Stando a un’inchiesta pubblicata da “Repubblica”, emerge che in Italia gli addetti alla formazione pubblica siano 40 mila. Uno ogni 150 disoccupati, che in Italia hanno varcato la soglia dei sei milioni. Numeri spaventosi, considerato il fatto che – ad esempio – i centri per l’impiego riescano a trovare un lavoro soltanto al 2% di coloro che si dichiarano disponibili a lavorare. In Sicilia il dato è ovviamente inflazionato: nei Cpi, che non vantano software all’altezza e risultano sempre più snobbati dalle aziende, lavorano in 1.500 (millecinquecento). Su una platea nazionale di 8.180 dipendenti, un dato che supera il 18%.

Al di là di questa anomalia, fa impressione sapere che i 600 posti da navigator – ma potrebbero essere dimezzati dato che, alla conferenza Stato-regioni, è stato deciso che in totale saranno 3 mila – siano contesi da una platea di 1.800 ex sportellisti che un tempo (e, soprattutto, con un contratto a tempo) si occupavano di formazione, fin quando i posti erano finanziati da fondi comunitari.

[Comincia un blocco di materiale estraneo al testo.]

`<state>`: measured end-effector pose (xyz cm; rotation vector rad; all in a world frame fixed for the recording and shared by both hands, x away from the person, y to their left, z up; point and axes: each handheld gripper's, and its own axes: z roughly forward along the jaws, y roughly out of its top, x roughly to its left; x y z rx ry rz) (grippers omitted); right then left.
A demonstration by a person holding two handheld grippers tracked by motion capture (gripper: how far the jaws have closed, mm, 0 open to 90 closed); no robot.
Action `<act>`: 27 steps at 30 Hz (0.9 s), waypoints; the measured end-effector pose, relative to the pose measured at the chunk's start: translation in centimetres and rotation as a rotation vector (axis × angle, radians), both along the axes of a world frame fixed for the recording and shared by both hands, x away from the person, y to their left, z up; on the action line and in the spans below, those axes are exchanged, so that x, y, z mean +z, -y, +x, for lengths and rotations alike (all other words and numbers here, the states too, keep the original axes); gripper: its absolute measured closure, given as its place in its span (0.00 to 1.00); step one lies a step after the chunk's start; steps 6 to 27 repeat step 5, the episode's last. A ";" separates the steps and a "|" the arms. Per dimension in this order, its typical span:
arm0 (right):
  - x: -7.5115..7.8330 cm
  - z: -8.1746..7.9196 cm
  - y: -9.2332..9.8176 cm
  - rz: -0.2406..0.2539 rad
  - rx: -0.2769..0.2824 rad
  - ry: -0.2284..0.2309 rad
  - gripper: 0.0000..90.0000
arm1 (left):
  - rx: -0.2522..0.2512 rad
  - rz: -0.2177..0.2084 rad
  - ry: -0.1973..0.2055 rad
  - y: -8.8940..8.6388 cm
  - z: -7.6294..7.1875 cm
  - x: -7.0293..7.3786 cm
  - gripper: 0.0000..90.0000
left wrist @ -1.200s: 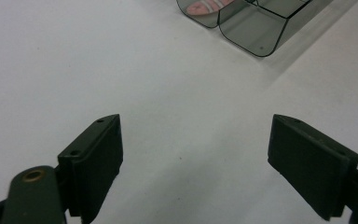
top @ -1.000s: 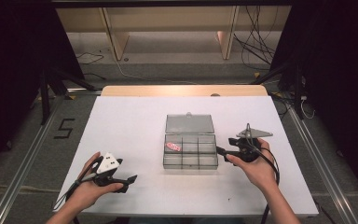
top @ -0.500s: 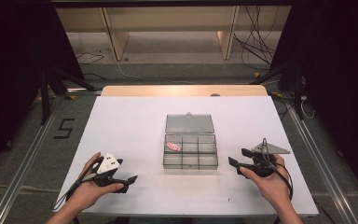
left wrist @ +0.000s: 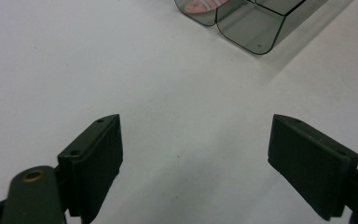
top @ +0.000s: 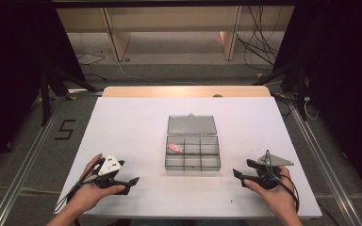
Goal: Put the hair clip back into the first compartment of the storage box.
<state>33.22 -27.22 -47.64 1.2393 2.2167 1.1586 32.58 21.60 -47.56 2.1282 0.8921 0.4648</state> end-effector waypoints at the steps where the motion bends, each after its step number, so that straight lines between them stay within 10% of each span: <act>1: -0.1 0.0 0.0 -0.001 0.002 -0.001 0.33 | 0.000 0.000 0.000 0.0 0.0 0.0 0.19; 27: -0.2 -0.1 0.1 -0.012 -0.011 -0.008 0.31 | 0.000 0.000 -0.001 0.0 0.0 0.0 0.19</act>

Finiti i fondi, tutti a casa. Poi c’è il settore della Formazione in senso ampio: grazie ai corsi riattivati dall’assessore regionale Roberto Lagalla, e ai nuovi avvisi sulla formazione professionale, in 2.500 (rispetto ai potenziali 8 mila iscritti all’albo della Formazione) sono tornati abili.  Ne restano a spasso più di tremila – alcuni hanno cambiato lavoro, altri sono andati in pensione, altri ancora sono passati a miglior vita – che, stando a Lagalla, potrebbero andare verso il pre-pensionamento o esiliare in altri settori della pubblica amministrazione, Regione permettendo.

Gli ex sportellisti, rimasti fuori da tutto, sperano di avere una chance grazie al reddito di cittadinanza. Vorrebbero fare i navigator anche se, stando alle prime indicazioni del Ministero, sussistono due criticità. La prima è che i navigator dovrebbero possedere titoli di studio specifici (ad esempio la laurea) e solo il 20% degli ex sportellisti ne è in possesso; la seconda, di non poco conto, è che la selezione di questo personale dovrebbe spettare all’Anpal, una società satellite del Ministero, e non alla Regione. Anche se in questi giorni la proposta, già sposata dal nuovo assessore Antonio Scavone, è finita sui tavoli romani. E ieri lo Stato ha accordato alle Regioni la possibilità di definire le modalità attuative del loro utilizzo. A proposito, si tratterrebbe di contratti biennali. Nel frattempo gli ex sportellisti hanno organizzato una protesta che muoverà questa mattina da Palermo: lotteranno per prendersi quello che gli spetta. E che le competenze maturate nell’ambito della formazione, dovrebbe effettivamente garantirgli.

La nutrita schiera del trova-lavoro-agli-altri, che va sempre aggiornata come si fa con gli album delle figurine Panini, ha registrato qualche tempo fa la defezione dei 40 dipendenti di Lavoro Sicilia, una partecipata della Regione, che sono stati comunque salvati dall’Ente e assunti (beati loro).  Ma non è una pratica soltanto siciliana: Calabria Lavoro, un’agenzia che si occupa di politiche attive del lavoro, ha una dotazione organica di 324 dipendenti, e assegna oltre 600 incarichi di consulenza, a fronte di una Regione in cui lavora soltanto il 40% della popolazione attiva (rispetto al 58% nazionale); mentre i dipendenti di Aspal, l’agenzia per il lavoro sarda, sono passati da 85 a 627 nel giro di due anni. Di materia prima ce n’è tanta, in Sicilia come altrove; le competenze, non mancano, anche se forse andrebbero perfezionate e rese al passo coi tempi. Ma davvero a questa massa di precari, o inoccupati (come nel caso degli ex sportellisti siciliani) è necessario aggiungere 6mila navigator su scala nazionale? Non sarebbe meglio prima fare un po’ di ordine?